Balendijk is a village of Lommel, a city, in the Belgian province of Limburg. It is near a road to Wezel. One can find an industrial landscape that extends to a former heath level that already had a significant industrial history. For example, the labor colony in Lommel-Glasfabriek, which was evacuated in 2008 in connection with remediation measures. These were again the result of the Vieille Montagne zinc factory, located in the neighboring Wezel.

== History ==
In the early 1960s, a Philips-based establishment was established. It involved a large company that included a glass factory where the glass was manufactured for lighting purposes. The chimneys date back to 1966 and 1971. Although it was an impressive company, its growth has stagnated somewhat, and in some instances, it also fired.

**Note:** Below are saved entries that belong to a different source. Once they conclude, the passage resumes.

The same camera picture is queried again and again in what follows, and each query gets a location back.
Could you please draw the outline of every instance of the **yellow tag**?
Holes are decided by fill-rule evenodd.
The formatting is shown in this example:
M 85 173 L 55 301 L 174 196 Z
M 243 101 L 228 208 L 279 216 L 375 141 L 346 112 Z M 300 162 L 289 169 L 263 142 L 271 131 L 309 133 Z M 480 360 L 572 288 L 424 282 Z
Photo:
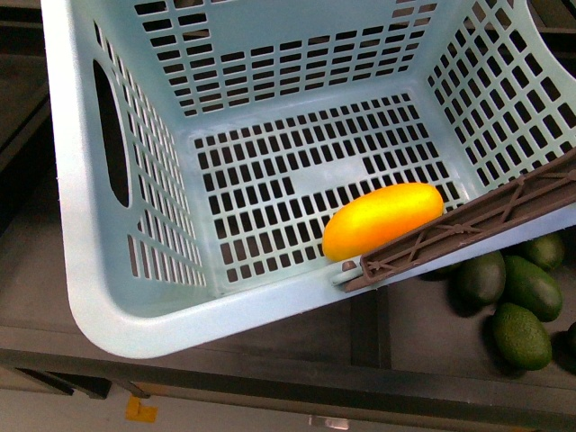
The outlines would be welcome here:
M 158 407 L 145 407 L 142 405 L 140 398 L 130 395 L 128 405 L 126 405 L 127 420 L 154 423 L 157 414 Z

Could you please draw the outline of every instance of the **laundry basket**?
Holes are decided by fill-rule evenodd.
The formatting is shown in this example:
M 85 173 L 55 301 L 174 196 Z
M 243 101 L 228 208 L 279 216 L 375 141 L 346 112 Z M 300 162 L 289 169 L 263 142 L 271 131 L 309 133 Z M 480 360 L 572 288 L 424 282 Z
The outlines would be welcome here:
M 70 305 L 119 356 L 351 295 L 321 236 L 362 194 L 431 183 L 449 215 L 575 147 L 576 85 L 524 1 L 45 0 L 42 12 Z M 575 223 L 565 207 L 379 285 Z

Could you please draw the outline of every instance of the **avocado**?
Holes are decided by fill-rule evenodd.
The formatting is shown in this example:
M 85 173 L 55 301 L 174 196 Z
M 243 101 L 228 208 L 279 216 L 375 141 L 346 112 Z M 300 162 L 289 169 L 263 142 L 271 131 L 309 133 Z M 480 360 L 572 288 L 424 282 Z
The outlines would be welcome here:
M 558 318 L 563 297 L 554 278 L 521 256 L 506 256 L 504 262 L 506 300 L 532 311 L 541 321 L 549 322 Z
M 566 332 L 566 342 L 573 356 L 576 356 L 576 322 L 574 322 Z
M 496 309 L 491 326 L 499 351 L 511 365 L 536 371 L 552 360 L 550 336 L 530 310 L 503 303 Z
M 546 272 L 558 267 L 563 259 L 565 247 L 557 232 L 534 238 L 516 247 L 516 252 Z
M 497 302 L 504 291 L 506 267 L 499 251 L 464 261 L 456 270 L 454 290 L 471 306 Z

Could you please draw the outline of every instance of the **brown plastic rack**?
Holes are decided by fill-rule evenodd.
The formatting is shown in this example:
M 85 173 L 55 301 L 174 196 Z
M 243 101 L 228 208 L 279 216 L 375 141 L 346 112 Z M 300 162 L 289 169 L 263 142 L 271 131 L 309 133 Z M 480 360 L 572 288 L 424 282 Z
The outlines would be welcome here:
M 576 148 L 364 254 L 352 292 L 576 203 Z

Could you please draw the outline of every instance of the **yellow fruit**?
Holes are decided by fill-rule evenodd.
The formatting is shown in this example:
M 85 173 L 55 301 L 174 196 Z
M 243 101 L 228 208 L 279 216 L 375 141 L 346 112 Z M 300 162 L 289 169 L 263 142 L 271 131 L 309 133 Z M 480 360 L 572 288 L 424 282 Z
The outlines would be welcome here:
M 342 207 L 324 230 L 324 255 L 334 261 L 356 257 L 396 239 L 442 214 L 444 202 L 431 184 L 384 187 Z

Later it was named EMGO, a joint venture of Philips and its Osram competitor, each participating for 50%. In 2004 there were 514 people, of who 210 would disappear. In 2006, only 400 people were employed. In 2012 it was announced that EMGO will discontinue its activities in Lommel Balendijk. Some of the buildings of EMGO have been converted into the new company DUCATT, this company made high-transparency glass for solar panels and went bankrupt in 2017.

In 2023 it was announced that a glass factory would be built, creating 300 new jobs.

In Balendijk is also the Provincial Institute (Provil), a high school for general, technical and vocational education.